Archive for True Facts

Clarification: Bat Guano Not Relevant to Baseball

batguano

The purpose of this post is to alert all of our dedicated and beloved readers that, contrary to appearances, bat guano has no relevance to the sport which is the main concern of this internet weblog.

Indeed, while a bat is definitely a wooden (or sometimes metal) instrument with which ballplayers attempt to strike a pitched ball, a bat — spelled in precisely the same manner — is also a sort of winged mammal, species of which are found throughout almost the entire world. Guano, it seems, is the word used to denote the feces of these mammals — a product used sometimes to fertilize garden plants, but almost never to play the game invented by Abraham Lincoln and Walt Whitman at the latter’s vacation bungalow on Fire Island in 1859.

The editors of NotGraphs hope that this announcement addresses some concerns readers have raised to this effect. Thank you.


John Michaelson Selected Finnish Baseball Alumnus of Week

Finnish Release

HELSINKI — For the 4,836th consecutive week — and despite having been deceased for nearly 50 years — former major-league right-hander John Michaelson has been selected as the Finnish national baseball team’s alumnus of the week.
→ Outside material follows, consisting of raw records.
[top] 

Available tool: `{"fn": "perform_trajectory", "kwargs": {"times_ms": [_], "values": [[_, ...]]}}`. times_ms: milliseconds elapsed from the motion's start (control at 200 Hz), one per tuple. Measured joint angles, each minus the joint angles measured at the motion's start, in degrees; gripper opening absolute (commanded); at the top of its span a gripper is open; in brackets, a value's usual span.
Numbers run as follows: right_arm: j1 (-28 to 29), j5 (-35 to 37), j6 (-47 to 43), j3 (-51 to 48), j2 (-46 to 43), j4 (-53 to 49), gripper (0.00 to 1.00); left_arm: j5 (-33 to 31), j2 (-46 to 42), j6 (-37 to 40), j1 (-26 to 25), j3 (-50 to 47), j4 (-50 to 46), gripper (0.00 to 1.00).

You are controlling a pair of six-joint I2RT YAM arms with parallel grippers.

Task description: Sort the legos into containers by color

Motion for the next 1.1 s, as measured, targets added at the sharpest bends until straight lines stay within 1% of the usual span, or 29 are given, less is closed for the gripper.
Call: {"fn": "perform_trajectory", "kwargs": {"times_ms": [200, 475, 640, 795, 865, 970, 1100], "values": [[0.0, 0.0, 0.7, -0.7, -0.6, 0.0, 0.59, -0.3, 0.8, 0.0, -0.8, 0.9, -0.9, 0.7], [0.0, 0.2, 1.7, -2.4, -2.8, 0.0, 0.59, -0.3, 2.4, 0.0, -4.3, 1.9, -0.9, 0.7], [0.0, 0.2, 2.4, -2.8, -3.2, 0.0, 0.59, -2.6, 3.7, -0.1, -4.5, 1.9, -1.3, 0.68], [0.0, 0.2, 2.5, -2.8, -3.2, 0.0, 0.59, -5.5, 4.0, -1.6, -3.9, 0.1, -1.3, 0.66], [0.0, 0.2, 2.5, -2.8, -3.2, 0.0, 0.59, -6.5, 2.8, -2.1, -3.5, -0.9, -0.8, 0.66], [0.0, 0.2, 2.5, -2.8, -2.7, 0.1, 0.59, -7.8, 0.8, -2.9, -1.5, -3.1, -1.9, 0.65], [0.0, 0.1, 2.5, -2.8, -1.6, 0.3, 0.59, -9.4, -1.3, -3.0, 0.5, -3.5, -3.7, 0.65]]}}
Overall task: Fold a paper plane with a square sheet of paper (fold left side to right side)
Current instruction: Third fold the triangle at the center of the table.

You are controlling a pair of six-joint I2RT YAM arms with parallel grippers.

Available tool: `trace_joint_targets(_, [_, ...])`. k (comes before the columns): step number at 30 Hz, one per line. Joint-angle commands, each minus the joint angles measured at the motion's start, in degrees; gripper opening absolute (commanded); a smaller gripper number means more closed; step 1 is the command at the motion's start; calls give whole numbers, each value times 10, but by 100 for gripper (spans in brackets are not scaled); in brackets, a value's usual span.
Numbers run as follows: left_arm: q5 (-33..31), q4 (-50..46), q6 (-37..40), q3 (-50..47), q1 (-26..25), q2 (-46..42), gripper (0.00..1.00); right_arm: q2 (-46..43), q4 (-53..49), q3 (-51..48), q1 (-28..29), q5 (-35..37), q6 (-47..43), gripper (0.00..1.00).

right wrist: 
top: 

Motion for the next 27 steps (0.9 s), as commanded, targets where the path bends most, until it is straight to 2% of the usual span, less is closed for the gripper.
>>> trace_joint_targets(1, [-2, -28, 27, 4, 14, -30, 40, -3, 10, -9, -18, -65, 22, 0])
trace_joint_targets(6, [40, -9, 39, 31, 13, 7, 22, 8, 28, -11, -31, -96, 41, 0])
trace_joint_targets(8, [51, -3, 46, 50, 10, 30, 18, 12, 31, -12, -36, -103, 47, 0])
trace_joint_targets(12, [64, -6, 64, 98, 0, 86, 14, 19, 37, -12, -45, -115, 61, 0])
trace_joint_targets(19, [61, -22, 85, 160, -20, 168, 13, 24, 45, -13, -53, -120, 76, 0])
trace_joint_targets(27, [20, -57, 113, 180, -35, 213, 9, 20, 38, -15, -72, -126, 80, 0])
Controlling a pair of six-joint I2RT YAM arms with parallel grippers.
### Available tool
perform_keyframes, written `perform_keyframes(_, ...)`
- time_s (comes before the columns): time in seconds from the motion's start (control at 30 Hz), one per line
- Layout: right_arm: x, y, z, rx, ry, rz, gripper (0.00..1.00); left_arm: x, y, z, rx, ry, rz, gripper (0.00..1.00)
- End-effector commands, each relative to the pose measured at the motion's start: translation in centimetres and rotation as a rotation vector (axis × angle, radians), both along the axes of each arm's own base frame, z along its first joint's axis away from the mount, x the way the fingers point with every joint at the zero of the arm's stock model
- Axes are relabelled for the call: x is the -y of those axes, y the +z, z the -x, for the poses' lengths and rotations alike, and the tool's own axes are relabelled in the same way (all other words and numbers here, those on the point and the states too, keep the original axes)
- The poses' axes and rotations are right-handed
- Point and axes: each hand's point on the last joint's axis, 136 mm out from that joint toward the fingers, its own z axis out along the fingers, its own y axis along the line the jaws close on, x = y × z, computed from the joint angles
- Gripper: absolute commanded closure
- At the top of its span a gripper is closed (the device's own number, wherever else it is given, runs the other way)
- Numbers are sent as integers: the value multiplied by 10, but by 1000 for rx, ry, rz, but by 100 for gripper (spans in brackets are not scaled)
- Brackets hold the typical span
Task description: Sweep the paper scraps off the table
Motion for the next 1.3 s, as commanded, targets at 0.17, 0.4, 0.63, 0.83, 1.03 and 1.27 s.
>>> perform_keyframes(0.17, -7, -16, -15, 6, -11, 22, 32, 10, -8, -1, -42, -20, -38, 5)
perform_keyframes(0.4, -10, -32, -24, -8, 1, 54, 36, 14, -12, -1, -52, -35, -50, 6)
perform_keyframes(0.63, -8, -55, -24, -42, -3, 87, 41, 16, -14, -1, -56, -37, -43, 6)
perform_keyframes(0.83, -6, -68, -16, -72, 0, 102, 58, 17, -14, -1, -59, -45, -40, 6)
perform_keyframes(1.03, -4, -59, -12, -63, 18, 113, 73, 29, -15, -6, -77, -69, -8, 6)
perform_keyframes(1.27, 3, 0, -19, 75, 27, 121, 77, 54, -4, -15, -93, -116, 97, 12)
A native of Taivalkoski in the Northern Ostrobothnia region of Finland, Michaelson emigrated to the United States at a young age and faced 11 batters with the White Sox in 1921 — or, roughly an infinite percent more than any other Finnish person has ever done. After baseball, he was definitely a painting contractor and also died in Wisconsin.

In conclusion, life is a frozen cauldron of disappointments.
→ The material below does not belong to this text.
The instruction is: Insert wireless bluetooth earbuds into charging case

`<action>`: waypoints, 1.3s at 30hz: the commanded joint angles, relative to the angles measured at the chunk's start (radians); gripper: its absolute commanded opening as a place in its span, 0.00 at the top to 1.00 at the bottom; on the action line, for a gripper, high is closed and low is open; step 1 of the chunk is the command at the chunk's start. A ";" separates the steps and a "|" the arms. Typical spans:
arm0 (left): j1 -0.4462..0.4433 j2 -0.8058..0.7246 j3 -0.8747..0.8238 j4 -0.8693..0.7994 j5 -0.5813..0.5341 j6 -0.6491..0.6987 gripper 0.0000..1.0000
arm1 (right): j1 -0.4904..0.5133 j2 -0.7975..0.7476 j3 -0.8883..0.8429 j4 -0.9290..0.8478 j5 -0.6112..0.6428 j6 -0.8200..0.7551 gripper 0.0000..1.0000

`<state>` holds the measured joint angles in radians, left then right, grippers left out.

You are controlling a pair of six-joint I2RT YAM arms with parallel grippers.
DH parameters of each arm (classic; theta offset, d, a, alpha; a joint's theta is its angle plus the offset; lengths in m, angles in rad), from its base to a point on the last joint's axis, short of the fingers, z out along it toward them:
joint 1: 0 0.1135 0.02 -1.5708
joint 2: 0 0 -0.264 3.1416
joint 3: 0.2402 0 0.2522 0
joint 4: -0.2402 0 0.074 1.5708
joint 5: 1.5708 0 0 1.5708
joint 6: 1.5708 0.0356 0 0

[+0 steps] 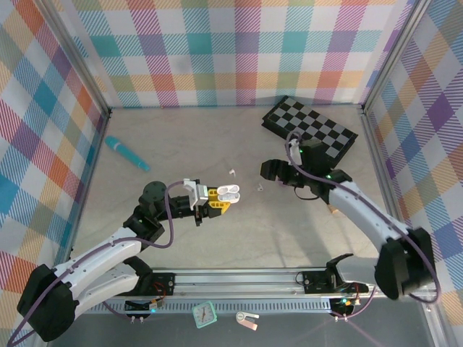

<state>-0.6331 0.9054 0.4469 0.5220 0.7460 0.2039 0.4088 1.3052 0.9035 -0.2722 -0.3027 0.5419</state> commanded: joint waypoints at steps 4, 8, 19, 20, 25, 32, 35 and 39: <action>-0.002 -0.021 0.006 -0.025 0.015 0.022 0.85 | -0.001 0.227 0.166 -0.153 0.006 -0.029 0.31; -0.002 -0.023 0.009 -0.046 0.019 0.027 0.85 | -0.001 0.356 0.249 -0.214 0.014 -0.061 0.37; -0.002 0.013 0.021 -0.056 0.029 0.043 0.85 | 0.014 0.585 0.373 -0.209 -0.073 -0.166 0.36; -0.002 0.014 0.022 -0.058 0.032 0.045 0.85 | 0.017 0.602 0.385 -0.218 -0.063 -0.178 0.36; -0.001 0.019 0.030 -0.074 0.035 0.050 0.85 | 0.028 0.666 0.438 -0.252 -0.027 -0.204 0.35; -0.002 0.014 0.038 -0.106 0.033 0.066 0.85 | 0.055 0.724 0.488 -0.274 -0.028 -0.223 0.34; -0.002 0.013 0.039 -0.112 0.033 0.066 0.84 | 0.069 0.733 0.500 -0.289 -0.038 -0.234 0.35; -0.002 0.010 0.040 -0.118 0.031 0.070 0.84 | 0.089 0.722 0.497 -0.307 -0.048 -0.248 0.36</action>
<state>-0.6331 0.9230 0.4553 0.4110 0.7506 0.2535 0.4770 2.0201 1.3830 -0.5327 -0.3302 0.3260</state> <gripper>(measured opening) 0.209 0.644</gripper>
Four Baseball Names that are Also Occupations

As I read about the promotion of Tigers prospect pitcher Buck Farmer, I found myself giggling ever so slightly.
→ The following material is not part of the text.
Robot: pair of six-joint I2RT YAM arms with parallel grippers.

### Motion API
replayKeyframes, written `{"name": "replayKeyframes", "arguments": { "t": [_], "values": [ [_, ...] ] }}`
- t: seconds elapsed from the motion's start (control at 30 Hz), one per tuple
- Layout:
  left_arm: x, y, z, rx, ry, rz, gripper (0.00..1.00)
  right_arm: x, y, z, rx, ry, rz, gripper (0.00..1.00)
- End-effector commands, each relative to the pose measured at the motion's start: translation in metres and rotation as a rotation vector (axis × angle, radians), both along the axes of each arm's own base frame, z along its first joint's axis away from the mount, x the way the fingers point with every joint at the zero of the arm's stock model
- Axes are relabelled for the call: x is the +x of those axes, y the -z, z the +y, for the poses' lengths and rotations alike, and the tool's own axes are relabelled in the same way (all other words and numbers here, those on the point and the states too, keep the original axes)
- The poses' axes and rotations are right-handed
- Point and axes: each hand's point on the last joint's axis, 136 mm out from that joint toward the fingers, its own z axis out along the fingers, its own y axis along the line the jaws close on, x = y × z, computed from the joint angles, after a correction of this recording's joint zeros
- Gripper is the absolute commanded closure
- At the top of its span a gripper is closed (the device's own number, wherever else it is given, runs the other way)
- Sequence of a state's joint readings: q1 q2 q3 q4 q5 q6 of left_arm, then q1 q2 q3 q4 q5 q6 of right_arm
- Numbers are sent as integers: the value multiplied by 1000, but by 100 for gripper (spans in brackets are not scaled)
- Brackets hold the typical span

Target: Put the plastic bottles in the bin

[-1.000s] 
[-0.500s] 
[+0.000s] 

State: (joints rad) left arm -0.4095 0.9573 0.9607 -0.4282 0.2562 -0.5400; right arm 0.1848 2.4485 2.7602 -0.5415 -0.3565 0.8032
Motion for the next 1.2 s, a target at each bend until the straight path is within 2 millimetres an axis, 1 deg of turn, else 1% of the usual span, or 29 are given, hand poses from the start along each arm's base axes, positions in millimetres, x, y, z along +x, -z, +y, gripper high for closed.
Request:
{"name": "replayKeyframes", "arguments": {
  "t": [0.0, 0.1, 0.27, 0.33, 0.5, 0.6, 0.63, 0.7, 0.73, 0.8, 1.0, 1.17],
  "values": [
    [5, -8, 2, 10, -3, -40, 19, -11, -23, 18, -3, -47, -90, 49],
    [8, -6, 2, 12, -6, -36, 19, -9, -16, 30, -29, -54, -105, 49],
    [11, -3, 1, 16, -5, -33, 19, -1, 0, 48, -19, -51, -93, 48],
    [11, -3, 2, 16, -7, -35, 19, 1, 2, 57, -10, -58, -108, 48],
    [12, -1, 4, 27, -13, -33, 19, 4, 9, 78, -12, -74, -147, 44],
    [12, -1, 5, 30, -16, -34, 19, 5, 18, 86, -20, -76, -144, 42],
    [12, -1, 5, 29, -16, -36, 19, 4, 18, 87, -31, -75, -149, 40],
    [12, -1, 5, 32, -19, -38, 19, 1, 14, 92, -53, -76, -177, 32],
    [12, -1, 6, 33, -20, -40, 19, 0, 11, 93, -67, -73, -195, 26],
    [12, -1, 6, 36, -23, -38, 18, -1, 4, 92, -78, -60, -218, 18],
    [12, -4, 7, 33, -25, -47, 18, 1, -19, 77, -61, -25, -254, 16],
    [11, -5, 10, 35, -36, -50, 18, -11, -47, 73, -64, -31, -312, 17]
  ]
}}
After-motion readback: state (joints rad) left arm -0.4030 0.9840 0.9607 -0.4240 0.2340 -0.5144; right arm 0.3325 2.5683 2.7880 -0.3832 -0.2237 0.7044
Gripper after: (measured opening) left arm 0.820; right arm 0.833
“Buck Farmer?” I said to myself. “Now that’s a name. It almost sounds like a job. I’m Steve, I’m a buck farmer.”

I immediately realized that this wouldn’t be a job, as bucks do not really need farming. The forest is the only real buck farmer, when you think of it, which you shouldn’t.

But I made me wonder, with the thousands of players that came through the major leagues, certainly some of them had names that could also be construed as occupations. So I did some digging, and found the four best.

4. Steel Smith

Smith saw time with both Cleveland and Cincinnati, playing mostly shortstop and second base in the late 1930s. Initial research did not find if he indeed came from a family line of metalsmiths, but his great-great grandfather was rumored to have invented the iron pancreas — a device not unlike the iron lung except that it was made for the digestive system and didn’t actually work.

3. Stephen “Dog” Walker

According to reports, Walker got his nickname not for his love of dogs or even an aggressive demeanor, but for his penchant for urinating on things to claim them as his own. In 1982, while serving as a bench bat for the Yankees, Walker was said to have ended the season with eight of his own lockers in the clubhouse. Walker’s career ended in 1991, when a labor dispute kept him out of Spring Training with the Expos, as Montreal demanded he hire his own laundry attendant for the season.

2. Webb Scribe

Scribe, coincidentally, did not live in a time when the Internet existed. A glove-first third baseman for the Dodgers and Phillies in the late 60s, Scribe was known as being aloof, often forgetting to come to games and team meetings. He was famous for his telegrams to the team offices with messages such as “Sorry, forgot. Working on it now.” and “Oh, that was today? When’s the latest you need me by?” When Scribe was eventually let go by the Phillies in 1970, he went back to school to obtain a Master’s degree. He lives and works as a waiter in New York.

1. Brock Tologist

Tologist’s name doesn’t perfectly match up with an occupation, but this didn’t stop his teammates and visiting fans from making fun of him. A relief pitcher, Tologist retired in 1977 with a 3.87 ERA, 38 wins, and 14 court-mandated anger management classes. Tologist had a penetrating fastball, which left his opponents wincing. Along with his long-time friend, Phil McCrackin, Tologist started a very successful latex manufacturer in Butte, Montana.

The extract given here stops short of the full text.